(Data items)
+===+
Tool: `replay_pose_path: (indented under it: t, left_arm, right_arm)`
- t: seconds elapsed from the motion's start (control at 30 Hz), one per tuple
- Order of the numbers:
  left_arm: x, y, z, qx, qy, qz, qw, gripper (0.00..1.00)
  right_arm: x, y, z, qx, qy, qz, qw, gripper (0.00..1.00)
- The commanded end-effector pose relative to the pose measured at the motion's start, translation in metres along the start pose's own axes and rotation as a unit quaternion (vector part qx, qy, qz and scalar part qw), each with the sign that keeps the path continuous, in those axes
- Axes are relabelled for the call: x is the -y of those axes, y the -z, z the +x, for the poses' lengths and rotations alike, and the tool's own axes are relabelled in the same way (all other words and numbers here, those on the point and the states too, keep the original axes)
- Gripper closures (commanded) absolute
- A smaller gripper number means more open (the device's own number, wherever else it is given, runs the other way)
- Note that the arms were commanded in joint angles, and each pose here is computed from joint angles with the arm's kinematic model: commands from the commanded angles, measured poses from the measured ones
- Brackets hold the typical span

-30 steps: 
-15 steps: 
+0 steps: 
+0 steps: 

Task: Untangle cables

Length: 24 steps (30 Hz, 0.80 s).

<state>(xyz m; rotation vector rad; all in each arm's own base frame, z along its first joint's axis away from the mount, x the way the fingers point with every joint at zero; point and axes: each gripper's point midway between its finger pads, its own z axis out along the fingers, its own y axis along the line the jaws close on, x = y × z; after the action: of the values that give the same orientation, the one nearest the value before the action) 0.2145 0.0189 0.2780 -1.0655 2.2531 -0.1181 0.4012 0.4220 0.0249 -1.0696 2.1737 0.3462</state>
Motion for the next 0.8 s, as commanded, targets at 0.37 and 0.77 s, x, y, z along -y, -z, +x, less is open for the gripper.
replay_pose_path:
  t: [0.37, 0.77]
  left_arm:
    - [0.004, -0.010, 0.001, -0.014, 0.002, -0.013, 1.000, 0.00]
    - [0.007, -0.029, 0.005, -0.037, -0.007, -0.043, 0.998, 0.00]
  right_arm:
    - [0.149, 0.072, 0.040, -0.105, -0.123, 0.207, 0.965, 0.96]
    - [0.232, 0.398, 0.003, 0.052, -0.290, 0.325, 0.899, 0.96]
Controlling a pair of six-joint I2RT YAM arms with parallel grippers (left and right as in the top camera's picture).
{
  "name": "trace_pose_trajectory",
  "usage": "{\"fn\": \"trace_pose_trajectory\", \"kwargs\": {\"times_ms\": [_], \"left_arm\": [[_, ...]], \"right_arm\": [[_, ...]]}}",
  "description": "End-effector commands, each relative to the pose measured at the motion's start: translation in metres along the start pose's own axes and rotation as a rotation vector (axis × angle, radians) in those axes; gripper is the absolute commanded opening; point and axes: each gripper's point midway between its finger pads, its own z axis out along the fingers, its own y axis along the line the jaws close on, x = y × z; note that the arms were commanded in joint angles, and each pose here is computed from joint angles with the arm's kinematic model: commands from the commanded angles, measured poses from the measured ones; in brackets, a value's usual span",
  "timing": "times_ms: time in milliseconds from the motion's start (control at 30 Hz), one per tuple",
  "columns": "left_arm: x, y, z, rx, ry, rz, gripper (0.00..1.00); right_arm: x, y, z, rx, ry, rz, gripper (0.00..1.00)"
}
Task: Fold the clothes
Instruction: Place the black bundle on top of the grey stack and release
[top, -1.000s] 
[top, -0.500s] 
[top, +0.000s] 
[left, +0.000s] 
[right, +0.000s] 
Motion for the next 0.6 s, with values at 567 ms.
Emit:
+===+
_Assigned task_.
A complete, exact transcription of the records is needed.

_Solution below_.
Tool: `replay_pose_path: (indented under it: t, left_arm, right_arm)`
- t: seconds elapsed from the motion's start (control at 30 Hz), one per tuple
- Order of the numbers:
  left_arm: x, y, z, qx, qy, qz, qw, gripper (0.00..1.00)
  right_arm: x, y, z, qx, qy, qz, qw, gripper (0.00..1.00)
- The commanded end-effector pose relative to the pose measured at the motion's start, translation in metres along the start pose's own axes and rotation as a unit quaternion (vector part qx, qy, qz and scalar part qw), each with the sign that keeps the path continuous, in those axes
- Axes are relabelled for the call: x is the -y of those axes, y the -z, z the +x, for the poses' lengths and rotations alike, and the tool's own axes are relabelled in the same way (all other words and numbers here, those on the point and the states too, keep the original axes)
- Gripper closures (commanded) absolute
- A smaller gripper number means more open (the device's own number, wherever else it is given, runs the other way)
- Note that the arms were commanded in joint angles, and each pose here is computed from joint angles with the arm's kinematic model: commands from the commanded angles, measured poses from the measured ones
- Brackets hold the typical span

-30 steps: 
-15 steps: 
+0 steps: 
+0 steps: 

Task: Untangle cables

Length: 24 steps (30 Hz, 0.80 s).

<state>(xyz m; rotation vector rad; all in each arm's own base frame, z along its first joint's axis away from the mount, x the way the fingers point with every joint at zero; point and axes: each gripper's point midway between its finger pads, its own z axis out along the fingers, its own y axis along the line the jaws close on, x = y × z; after the action: of the values that give the same orientation, the one nearest the value before the action) 0.2145 0.0189 0.2780 -1.0655 2.2531 -0.1181 0.4012 0.4220 0.0249 -1.0696 2.1737 0.3462</state>
Motion for the next 0.8 s, as commanded, targets at 0.37 and 0.77 s, x, y, z along -y, -z, +x, less is open for the gripper.
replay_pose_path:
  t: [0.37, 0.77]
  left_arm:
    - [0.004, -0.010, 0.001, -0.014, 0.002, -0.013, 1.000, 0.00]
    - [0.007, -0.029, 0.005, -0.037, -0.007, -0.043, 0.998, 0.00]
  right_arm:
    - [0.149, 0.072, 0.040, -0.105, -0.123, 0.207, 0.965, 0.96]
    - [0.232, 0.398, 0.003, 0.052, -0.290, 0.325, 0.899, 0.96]
Controlling a pair of six-joint I2RT YAM arms with parallel grippers (left and right as in the top camera's picture).
{
  "name": "trace_pose_trajectory",
  "usage": "{\"fn\": \"trace_pose_trajectory\", \"kwargs\": {\"times_ms\": [_], \"left_arm\": [[_, ...]], \"right_arm\": [[_, ...]]}}",
  "description": "End-effector commands, each relative to the pose measured at the motion's start: translation in metres along the start pose's own axes and rotation as a rotation vector (axis × angle, radians) in those axes; gripper is the absolute commanded opening; point and axes: each gripper's point midway between its finger pads, its own z axis out along the fingers, its own y axis along the line the jaws close on, x = y × z; note that the arms were commanded in joint angles, and each pose here is computed from joint angles with the arm's kinematic model: commands from the commanded angles, measured poses from the measured ones; in brackets, a value's usual span",
  "timing": "times_ms: time in milliseconds from the motion's start (control at 30 Hz), one per tuple",
  "columns": "left_arm: x, y, z, rx, ry, rz, gripper (0.00..1.00); right_arm: x, y, z, rx, ry, rz, gripper (0.00..1.00)"
}
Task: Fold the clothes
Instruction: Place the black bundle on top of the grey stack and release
[top, -1.000s] 
[top, -0.500s] 
[top, +0.000s] 
[left, +0.000s] 
[right, +0.000s] 
Motion for the next 0.6 s, with values at 567 ms.
Emit:

The response has been given in full.